Task objective: Return every line of the data below that includes the string "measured".

<<<<

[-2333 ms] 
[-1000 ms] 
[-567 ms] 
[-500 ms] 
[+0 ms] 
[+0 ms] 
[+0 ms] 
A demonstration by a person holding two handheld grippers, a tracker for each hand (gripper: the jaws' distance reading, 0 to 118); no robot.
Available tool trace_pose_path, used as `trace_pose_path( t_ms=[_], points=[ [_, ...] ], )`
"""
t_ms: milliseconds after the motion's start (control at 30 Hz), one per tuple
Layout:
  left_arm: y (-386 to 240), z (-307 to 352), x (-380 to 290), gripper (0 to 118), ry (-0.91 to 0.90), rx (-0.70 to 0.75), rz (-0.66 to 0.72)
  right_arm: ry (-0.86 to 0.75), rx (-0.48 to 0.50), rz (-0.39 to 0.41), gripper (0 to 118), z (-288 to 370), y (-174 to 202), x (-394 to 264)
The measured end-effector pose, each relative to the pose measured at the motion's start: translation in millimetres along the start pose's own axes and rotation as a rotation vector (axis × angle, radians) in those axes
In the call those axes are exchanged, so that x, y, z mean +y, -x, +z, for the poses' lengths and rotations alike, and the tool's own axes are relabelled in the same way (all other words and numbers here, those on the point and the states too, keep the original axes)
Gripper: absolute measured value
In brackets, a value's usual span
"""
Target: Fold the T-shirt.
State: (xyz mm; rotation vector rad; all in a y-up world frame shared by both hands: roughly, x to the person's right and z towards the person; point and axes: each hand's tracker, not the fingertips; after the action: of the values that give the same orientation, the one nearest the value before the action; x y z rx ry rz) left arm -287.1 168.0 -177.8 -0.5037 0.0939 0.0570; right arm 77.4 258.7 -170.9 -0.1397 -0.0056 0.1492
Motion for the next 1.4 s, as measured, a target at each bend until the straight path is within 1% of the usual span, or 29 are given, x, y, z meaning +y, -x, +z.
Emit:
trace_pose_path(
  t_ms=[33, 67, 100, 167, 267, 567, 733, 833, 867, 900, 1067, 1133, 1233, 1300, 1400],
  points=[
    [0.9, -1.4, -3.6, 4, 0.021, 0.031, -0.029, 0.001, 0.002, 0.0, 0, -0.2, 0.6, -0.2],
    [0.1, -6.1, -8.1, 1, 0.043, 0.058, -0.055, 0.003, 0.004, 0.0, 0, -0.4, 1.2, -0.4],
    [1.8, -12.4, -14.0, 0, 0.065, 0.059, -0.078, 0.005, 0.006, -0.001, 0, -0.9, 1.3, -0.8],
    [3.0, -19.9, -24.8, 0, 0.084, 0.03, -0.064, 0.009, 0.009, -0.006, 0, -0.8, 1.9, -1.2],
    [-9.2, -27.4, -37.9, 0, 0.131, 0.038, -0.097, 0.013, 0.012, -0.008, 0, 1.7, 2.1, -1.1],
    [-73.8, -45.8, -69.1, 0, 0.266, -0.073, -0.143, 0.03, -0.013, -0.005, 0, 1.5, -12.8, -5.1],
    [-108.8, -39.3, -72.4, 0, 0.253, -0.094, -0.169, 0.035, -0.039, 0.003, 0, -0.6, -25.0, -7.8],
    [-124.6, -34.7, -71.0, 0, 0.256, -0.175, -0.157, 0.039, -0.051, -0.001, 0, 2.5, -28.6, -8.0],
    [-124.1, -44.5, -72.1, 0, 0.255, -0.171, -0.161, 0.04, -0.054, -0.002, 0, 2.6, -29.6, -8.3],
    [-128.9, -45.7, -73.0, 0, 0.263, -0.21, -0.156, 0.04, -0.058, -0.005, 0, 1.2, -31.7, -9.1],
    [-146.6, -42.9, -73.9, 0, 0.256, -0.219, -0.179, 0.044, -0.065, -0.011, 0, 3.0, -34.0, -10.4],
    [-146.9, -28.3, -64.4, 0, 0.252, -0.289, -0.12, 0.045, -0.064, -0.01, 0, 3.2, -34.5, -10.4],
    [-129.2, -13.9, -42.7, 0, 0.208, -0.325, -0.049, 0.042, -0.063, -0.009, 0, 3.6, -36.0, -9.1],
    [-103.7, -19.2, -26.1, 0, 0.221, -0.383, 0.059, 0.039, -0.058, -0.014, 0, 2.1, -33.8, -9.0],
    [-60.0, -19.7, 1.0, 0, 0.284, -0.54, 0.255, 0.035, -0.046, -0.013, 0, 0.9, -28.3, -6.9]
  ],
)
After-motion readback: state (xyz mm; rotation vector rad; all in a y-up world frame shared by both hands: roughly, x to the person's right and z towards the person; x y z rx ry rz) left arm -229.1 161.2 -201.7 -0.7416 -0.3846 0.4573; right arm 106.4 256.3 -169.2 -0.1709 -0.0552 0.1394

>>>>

Solution:
The measured end-effector pose, each relative to the pose measured at the motion's start: translation in millimetres along the start pose's own axes and rotation as a rotation vector (axis × angle, radians) in those axes
Gripper: absolute measured value
Motion for the next 1.4 s, as measured, a target at each bend until the straight path is within 1% of the usual span, or 29 are given, x, y, z meaning +y, -x, +z.

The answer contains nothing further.